Hüseyin Hilmi Işık Polemiği
ACEZE BASIN
Türk basını, her çeşit günlükler ve haftalıklarla beraber 2 buçuk milyona varan bir (traj-baskı) sahibidir. Bu miktarın 2.300.000’i İstanbul gazete ve dergilerine ait, gerisi de, Ankara ve İzmir dahil, bütün Anadolu’ya… Yine bu miktarın en aşağı 1 buçuk milyonu da satıştır. Demek ki, bu memlekette ancak 100 kişide 4 kişi gazete ve dergi okur. Bunlar arasında birkaç gazete ve dergi alanları hesaba katacak olursanız, gazete ve dergi okuyucularının nispeti daha da aşağı düşer.
Memleket hesabına kötü not… Fakat basınımızın menfi rolü düşünülecek olursa bu alâkasızlığı Öpüp başımıza koymamız icap eder. Şu var ki, bu alâkasızlık, bir şuur ve iradeden gelmemekte, sadece vurdum-duymazlıktan doğmaktadır. Zira bildirdiğimiz satışın yine en aşağı 1 milyonu fuhş ve rezalet basını elinde ve ancak bunlar satabilmekte…
Demek ki, halkımız, gazete ve dergileri bu umumî vasıflarından Ötürü almıyor değil, aldığını sırf bu yüzden alıyor, gerisini de göz atmak zahmetine bile lâyık görmüyor.
Herhangi ahlâkî ve fikri bir kaygıdan gelmeyen bu alâkasızlık, vurdum-duymazlık ve başıboşluk şundan bellidir ki, sol cephenin fikir gazete ve mecmualarında umumî satış, başta 100 binlik sabit müşterisiyle “Cumhuriyet”, 120 bini geçmez; mukaddesat ve Türkün ruh köküne bağlılık iddiasındaki 5 gazete ise, top-yekûn ancak 20 bine varabilir ve ilerisini sökemez. Umumî satışın, taş çatlasa yüzde bir buçuğunu aşamamak… Hazin durum!..
Bu memlekette bunları “berâ-yı merhamet” tutacak ve ileride kalitelenmelerini bekleyecek 100 bin müslümanın bulunmayışı yürekler acısı bîr hâl iken, onların böyle bir sahabete liyakatsizlikleri, ayrıca ciğer dağlayıcı bir keyfiyet…
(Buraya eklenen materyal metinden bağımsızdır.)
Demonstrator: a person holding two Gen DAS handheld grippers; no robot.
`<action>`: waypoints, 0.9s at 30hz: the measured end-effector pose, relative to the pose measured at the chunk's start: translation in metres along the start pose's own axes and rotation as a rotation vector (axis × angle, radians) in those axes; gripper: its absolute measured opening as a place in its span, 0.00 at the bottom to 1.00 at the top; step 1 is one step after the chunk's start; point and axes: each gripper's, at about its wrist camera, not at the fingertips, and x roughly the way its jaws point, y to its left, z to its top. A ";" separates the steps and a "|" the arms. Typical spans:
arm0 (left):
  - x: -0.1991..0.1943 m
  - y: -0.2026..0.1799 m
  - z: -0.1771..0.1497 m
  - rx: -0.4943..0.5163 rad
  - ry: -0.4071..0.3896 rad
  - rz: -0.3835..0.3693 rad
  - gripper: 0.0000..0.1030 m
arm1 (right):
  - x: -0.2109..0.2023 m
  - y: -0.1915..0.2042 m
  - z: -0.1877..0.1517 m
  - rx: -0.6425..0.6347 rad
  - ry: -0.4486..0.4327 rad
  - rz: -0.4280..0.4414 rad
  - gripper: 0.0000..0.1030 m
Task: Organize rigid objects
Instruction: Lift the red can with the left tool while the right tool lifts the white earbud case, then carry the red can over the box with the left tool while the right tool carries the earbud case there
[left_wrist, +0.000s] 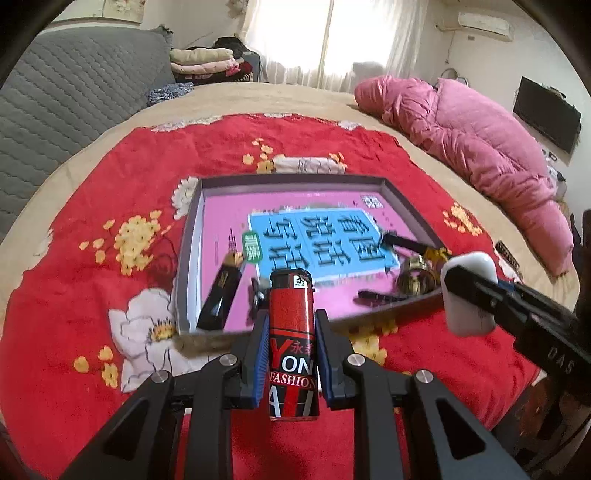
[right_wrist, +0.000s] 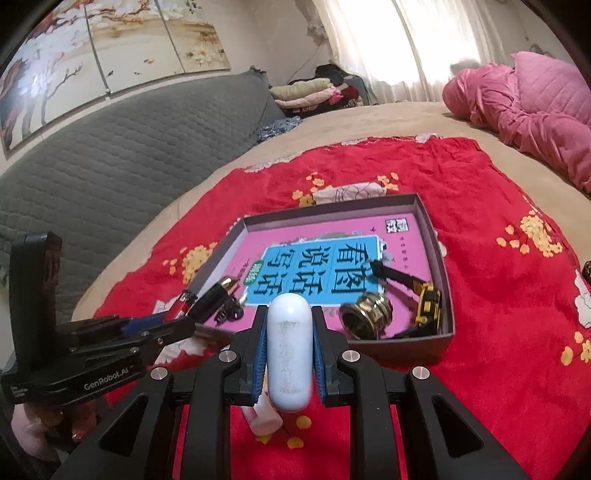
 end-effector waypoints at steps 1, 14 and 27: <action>0.000 0.000 0.002 -0.006 -0.004 -0.002 0.22 | 0.000 0.001 0.002 -0.001 -0.003 -0.001 0.21; 0.015 -0.005 0.028 -0.046 -0.013 -0.032 0.22 | 0.004 0.008 0.027 -0.010 -0.024 -0.042 0.21; 0.041 0.008 0.046 -0.099 0.004 -0.074 0.22 | 0.021 0.014 0.040 -0.019 -0.009 -0.098 0.21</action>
Bu 5 gazeteyi, benzerleri bir dergiyle beraber “aceze basın” diye vasıflandırmak yerinde olur…
1943 yılında, “Allah” demenin bile Basın ve Yayın Umum Müdürlüğünce yasak edildiği devirde, din ölçülerini papağanvâri gevelemek yerine o ölçülerden tütücü bütün bu dünya görüşü hamlesiyle (agora)ya çıkan, bilhassa Halk Partisi’ne ve onun eser dediği şeye amansız bir mücadele açan, zindandan zindana sürünen, derken günlük gazeteye inkılâp eden, sonra ayrı darbeler neticesinde yaralanıp (koma)ya giren, yahudi öcüyle 1 sene 3 gün zindanda ölüm ve cinnet terleri döken, yine dergiye dönen, yine günlük gazeteye çevrilen, yine (sabotaj), yine dergi, yine kapanış, ihtilâl ve ölüyü tekrar öldürmek ister gibi, kapalıyken kapatılan, peşinden birkaç zuhuruna rağmen aradığı geniş fikir zümresini bulamayan, fakat bugün Türkiyede İslâm dâvası adına ne varsa hepsinin birden annesi olduğunu bilen, ama çocuklarının daha bulûğa ermeden rüşd İddia ve istiklâl ilân etmeleri karşısında dudaklarını ısıran Büyük Doğu’yu, bir kenarda tutacak olursanız, hükmedebilirsiniz ki, bugünkü örnekler, dâvayı kuvvetlendirme değil, harcama yolundadırlar.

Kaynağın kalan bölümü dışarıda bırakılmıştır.